* Task to complete: Search the entries for lines that contain the word "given", and report each one found.

[Extracted information]

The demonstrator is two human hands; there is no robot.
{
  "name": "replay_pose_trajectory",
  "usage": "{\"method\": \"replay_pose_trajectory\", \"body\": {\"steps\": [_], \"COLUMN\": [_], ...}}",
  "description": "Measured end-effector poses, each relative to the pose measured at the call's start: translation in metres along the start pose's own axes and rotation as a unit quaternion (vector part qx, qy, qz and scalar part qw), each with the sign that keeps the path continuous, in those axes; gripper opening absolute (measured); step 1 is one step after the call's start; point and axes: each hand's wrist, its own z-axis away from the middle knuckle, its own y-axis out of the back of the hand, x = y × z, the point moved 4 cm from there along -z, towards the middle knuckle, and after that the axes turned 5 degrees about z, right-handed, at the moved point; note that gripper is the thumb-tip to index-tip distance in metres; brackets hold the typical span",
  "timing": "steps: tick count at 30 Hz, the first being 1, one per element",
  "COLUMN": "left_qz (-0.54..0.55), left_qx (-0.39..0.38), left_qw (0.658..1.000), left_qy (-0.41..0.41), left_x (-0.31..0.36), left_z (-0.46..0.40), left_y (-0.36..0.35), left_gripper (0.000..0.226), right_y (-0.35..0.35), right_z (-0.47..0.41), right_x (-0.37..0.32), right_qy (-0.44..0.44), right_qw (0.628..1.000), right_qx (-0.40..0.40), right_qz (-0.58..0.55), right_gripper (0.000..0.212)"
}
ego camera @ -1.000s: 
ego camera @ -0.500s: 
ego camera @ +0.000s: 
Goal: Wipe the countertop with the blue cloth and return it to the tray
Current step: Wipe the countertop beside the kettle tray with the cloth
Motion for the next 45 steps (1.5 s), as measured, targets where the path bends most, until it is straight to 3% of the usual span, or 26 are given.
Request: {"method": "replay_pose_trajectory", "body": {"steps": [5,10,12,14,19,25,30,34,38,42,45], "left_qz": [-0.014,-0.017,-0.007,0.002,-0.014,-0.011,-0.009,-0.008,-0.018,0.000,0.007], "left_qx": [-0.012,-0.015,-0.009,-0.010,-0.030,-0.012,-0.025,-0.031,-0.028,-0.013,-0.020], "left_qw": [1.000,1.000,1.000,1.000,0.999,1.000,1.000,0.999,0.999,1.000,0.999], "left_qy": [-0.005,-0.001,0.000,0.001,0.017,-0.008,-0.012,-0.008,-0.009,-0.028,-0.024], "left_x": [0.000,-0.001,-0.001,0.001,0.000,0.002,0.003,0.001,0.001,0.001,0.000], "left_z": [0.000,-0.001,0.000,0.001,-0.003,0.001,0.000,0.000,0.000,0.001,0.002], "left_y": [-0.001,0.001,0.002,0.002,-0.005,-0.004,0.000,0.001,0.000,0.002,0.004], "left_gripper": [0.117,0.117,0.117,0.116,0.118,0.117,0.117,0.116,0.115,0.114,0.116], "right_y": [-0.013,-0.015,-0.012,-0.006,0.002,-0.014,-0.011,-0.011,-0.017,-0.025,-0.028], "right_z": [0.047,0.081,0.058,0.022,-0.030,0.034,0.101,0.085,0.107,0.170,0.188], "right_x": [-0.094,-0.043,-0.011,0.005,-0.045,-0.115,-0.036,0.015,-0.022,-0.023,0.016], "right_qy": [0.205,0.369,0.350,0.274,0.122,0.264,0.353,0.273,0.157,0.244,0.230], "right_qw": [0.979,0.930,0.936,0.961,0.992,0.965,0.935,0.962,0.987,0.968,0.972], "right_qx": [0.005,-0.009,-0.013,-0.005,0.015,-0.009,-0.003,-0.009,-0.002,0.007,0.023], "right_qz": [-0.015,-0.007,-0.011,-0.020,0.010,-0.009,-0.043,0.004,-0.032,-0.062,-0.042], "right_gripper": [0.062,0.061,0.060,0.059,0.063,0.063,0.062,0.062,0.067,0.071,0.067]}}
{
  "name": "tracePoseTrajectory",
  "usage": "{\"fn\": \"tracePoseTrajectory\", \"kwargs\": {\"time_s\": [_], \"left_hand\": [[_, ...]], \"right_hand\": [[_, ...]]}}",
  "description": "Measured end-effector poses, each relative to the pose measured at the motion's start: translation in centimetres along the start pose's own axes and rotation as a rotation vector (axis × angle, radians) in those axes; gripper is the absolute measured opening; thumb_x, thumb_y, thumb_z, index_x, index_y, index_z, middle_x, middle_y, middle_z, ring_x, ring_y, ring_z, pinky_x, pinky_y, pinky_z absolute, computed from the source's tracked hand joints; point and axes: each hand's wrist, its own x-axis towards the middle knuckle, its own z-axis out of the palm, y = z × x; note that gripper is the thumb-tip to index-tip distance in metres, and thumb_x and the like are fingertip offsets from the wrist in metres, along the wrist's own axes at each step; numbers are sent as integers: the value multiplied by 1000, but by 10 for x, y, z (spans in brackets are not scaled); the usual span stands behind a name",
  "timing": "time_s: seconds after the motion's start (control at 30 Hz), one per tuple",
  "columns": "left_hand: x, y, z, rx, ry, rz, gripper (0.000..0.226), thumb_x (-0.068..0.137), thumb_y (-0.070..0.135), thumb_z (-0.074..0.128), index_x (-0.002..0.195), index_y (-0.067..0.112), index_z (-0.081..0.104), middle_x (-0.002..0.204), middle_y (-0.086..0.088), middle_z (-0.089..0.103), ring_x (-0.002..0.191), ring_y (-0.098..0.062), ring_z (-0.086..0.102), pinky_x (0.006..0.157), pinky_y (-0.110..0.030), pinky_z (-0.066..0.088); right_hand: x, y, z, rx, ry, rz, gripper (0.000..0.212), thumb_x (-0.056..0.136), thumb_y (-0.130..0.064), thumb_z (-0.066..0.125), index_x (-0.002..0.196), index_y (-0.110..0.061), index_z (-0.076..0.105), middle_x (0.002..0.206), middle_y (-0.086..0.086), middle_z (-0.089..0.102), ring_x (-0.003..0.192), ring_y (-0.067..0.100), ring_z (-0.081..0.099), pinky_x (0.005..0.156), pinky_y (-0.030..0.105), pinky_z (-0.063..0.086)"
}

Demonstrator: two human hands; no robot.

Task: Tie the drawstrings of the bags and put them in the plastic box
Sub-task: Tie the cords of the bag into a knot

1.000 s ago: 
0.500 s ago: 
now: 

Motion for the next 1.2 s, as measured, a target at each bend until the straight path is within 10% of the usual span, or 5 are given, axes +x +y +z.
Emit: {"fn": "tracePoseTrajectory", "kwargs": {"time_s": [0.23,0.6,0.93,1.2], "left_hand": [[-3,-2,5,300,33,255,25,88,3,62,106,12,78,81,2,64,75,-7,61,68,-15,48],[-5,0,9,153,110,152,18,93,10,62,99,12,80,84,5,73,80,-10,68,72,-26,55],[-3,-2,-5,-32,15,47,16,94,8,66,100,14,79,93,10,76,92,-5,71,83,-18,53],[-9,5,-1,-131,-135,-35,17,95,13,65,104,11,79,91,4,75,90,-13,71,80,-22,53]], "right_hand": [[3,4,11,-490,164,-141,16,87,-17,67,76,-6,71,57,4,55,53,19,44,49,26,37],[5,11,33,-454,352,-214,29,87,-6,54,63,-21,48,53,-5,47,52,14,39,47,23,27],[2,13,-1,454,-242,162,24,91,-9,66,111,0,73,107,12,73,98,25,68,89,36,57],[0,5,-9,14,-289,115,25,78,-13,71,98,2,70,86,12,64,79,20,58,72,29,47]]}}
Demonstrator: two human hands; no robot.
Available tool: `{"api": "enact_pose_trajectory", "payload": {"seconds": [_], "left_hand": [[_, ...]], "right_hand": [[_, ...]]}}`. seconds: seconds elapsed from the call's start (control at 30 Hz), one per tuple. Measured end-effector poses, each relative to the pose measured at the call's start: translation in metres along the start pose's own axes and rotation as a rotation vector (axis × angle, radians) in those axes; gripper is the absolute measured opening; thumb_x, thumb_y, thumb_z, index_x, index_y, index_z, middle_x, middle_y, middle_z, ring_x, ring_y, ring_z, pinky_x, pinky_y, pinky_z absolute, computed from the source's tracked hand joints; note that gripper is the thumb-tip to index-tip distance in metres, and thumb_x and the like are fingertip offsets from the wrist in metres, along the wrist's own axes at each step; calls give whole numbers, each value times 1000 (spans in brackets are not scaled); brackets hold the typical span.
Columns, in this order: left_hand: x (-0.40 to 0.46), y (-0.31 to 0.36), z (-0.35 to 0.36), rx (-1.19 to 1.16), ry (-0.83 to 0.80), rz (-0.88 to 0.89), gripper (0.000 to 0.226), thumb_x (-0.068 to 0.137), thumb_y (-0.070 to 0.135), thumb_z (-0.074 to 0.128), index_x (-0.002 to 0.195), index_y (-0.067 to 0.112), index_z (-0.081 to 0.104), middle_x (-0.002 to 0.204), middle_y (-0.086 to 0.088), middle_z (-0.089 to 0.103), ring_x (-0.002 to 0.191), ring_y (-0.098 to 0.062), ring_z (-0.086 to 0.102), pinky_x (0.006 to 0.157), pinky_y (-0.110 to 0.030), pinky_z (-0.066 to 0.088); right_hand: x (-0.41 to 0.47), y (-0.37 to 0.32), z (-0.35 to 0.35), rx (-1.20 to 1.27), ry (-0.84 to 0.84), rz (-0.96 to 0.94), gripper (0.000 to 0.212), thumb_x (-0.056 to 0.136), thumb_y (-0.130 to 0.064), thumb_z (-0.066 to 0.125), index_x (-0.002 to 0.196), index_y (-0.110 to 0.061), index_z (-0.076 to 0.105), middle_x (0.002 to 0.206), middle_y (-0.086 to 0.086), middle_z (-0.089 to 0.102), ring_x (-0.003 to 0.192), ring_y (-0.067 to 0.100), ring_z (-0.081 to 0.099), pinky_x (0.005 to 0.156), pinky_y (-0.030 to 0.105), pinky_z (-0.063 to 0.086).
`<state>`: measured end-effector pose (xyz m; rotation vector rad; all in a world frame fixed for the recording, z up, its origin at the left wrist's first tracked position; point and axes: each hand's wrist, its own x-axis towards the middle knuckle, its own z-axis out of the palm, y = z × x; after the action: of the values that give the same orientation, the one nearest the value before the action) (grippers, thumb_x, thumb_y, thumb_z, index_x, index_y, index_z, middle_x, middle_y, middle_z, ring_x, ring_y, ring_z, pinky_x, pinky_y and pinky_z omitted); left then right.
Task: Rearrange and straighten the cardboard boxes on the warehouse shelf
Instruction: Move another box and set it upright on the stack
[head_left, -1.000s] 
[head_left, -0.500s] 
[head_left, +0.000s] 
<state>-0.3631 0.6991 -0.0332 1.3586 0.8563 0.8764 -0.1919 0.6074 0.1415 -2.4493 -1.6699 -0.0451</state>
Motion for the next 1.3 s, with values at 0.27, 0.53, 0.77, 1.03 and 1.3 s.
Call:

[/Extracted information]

* Completed exercise:
Motion for the next 45 steps (1.5 s), as measured, targets where the path bends most, until it is straight to 3% of the usual span, or 26 are given.
Motion for the next 1.2 s, as measured, a target at each bend until the straight path is within 10% of the usual span, or 5 are given, axes +x +y +z.

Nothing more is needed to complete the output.